Can cell-mediated immunity prevent people from being infected with COVID-19?

One of the biggest mystery of the COVID-19 pandemic is a very different variability of how heavy the virus hits different people. While some seem to barely get any symptoms at all, the others are suffering from it very hard.

According to the new study of German scientists, this variability might be caused by the difference in the organism's immune response. Cells that are responsible for immune response are B-cells and T-cells. B-cells are needed to create antibodies, while T-cells are responsible for cell-mediated immunity.

T-cells recognize antigens with the help of T-cellular receptors (TCR). These receptors are immunoglobulins, just like the antibodies, and are able to bind with the antigens. T-helper cells use CD4 receptors, while T-killers use CD8 for this process.

The main goal of T-helpers is to make the adaptive immune response as strong as possible, so to make an immune response to COVID-19 stronger, T-cells with CD4 receptors and SARS-CoV-2 specific TCR should be present in the blood. In the case of SARS-CoV, that was proven to be effective but was never researched in-depth until the recent study by German scientists.
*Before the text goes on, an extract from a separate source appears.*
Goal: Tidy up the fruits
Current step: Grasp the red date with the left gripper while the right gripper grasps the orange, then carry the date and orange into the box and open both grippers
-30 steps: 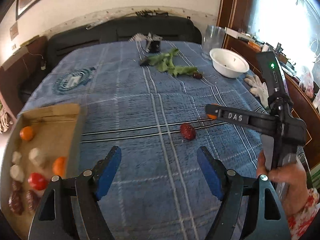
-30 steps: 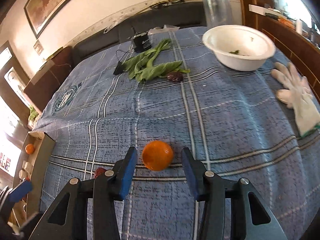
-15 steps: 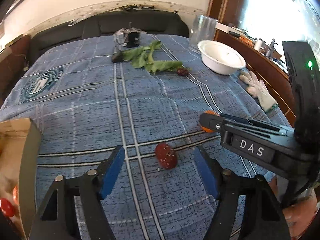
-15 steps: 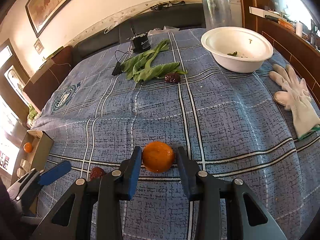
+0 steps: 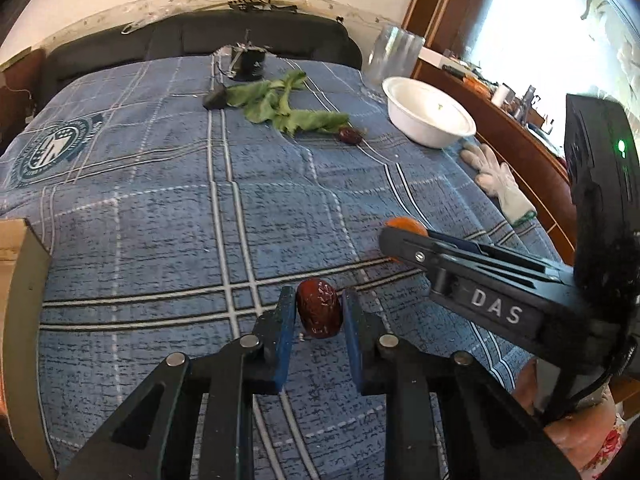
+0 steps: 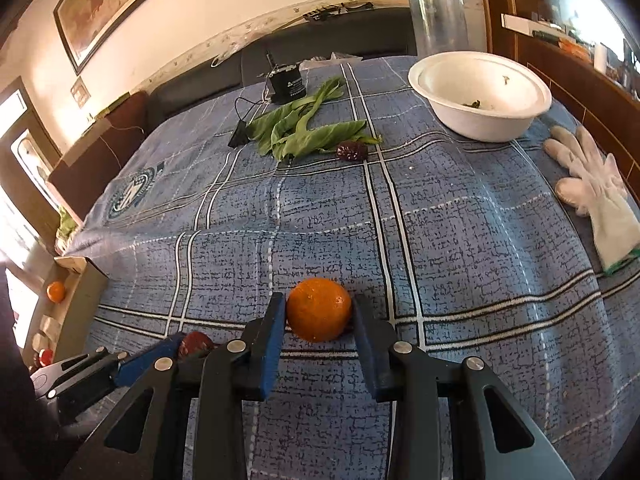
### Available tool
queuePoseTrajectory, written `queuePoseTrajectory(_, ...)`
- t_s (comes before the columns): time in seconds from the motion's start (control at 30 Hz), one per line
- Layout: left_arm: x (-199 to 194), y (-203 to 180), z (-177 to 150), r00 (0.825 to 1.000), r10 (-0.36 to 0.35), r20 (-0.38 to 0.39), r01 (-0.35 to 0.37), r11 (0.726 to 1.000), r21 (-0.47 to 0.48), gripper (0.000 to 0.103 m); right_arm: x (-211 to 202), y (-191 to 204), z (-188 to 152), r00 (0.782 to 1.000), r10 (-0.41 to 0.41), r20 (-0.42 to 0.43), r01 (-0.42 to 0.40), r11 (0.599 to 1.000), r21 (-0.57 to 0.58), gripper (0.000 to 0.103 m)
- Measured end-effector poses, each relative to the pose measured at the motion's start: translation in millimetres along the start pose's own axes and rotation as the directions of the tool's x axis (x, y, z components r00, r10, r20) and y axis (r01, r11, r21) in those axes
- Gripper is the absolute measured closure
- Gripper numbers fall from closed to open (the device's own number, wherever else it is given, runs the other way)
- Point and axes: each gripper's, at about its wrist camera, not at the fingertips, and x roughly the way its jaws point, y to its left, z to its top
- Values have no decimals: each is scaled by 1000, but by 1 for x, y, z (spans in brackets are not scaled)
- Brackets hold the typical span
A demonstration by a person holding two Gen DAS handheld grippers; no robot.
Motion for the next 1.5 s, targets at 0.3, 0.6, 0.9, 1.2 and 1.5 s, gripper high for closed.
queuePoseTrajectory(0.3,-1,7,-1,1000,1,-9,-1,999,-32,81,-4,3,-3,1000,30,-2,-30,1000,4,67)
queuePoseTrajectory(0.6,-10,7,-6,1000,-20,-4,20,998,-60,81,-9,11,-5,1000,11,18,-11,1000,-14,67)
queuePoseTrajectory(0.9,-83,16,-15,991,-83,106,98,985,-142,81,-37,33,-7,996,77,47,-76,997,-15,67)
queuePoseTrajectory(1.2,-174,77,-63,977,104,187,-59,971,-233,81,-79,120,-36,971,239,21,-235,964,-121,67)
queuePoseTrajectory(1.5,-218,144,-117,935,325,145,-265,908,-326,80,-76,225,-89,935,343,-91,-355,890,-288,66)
The goal of the study was to find out how often do T-cells with CD4 or CD4+ receptors and SARS-Cov-2 specific TCR can be found in the blood of healthy people without SARS-Cov-2 antibodies.

Fragments that are closer to the C-end of the protein have more similarities with common cold viruses (such as HCov-229E), compared with the N-end fragments. The receptor binding S-protein domain is located at the N-end. 12 out of 18 patients, infected with COVID-19 had T-cells, reacting to N-end peptides, while 15 out of 18 had T-cells reacting to C-end peptides.

Out of 68 healthy people, only 24 had T-cells, reacting to S-protein and only 6 people had T-cells reacting to N-end of it. So it is a lot more likely to have T-cells that recognize the C-end fragments, the ones that are similar to the regular coronaviruses. 18 out of 68 healthy people had COVID-19 antibodies, regardless of them having T-cells recognizing S-protein or not. This scenario is similar to other viruses.

According to the researchers, these results indicate the possibility of the cross-reacting immune response to the new coronavirus, thanks to seasonal coronaviruses. Seasonal coronaviruses (HCoV) are responsible for the common cold and are usually more active during winter. People usually get infected with HCoV once in 2-3 years, and while the antibodies disappear, the cellular immunity can stay.

This immune response might be the reason why children and younger people have an easier time with SARS-Cov-2 since they are more likely to be infected with HCoV before.

It is still unknown how long the immune response stays and how it affects SARS-CoV-2 in general, but this study is a very good starting point for future researchers.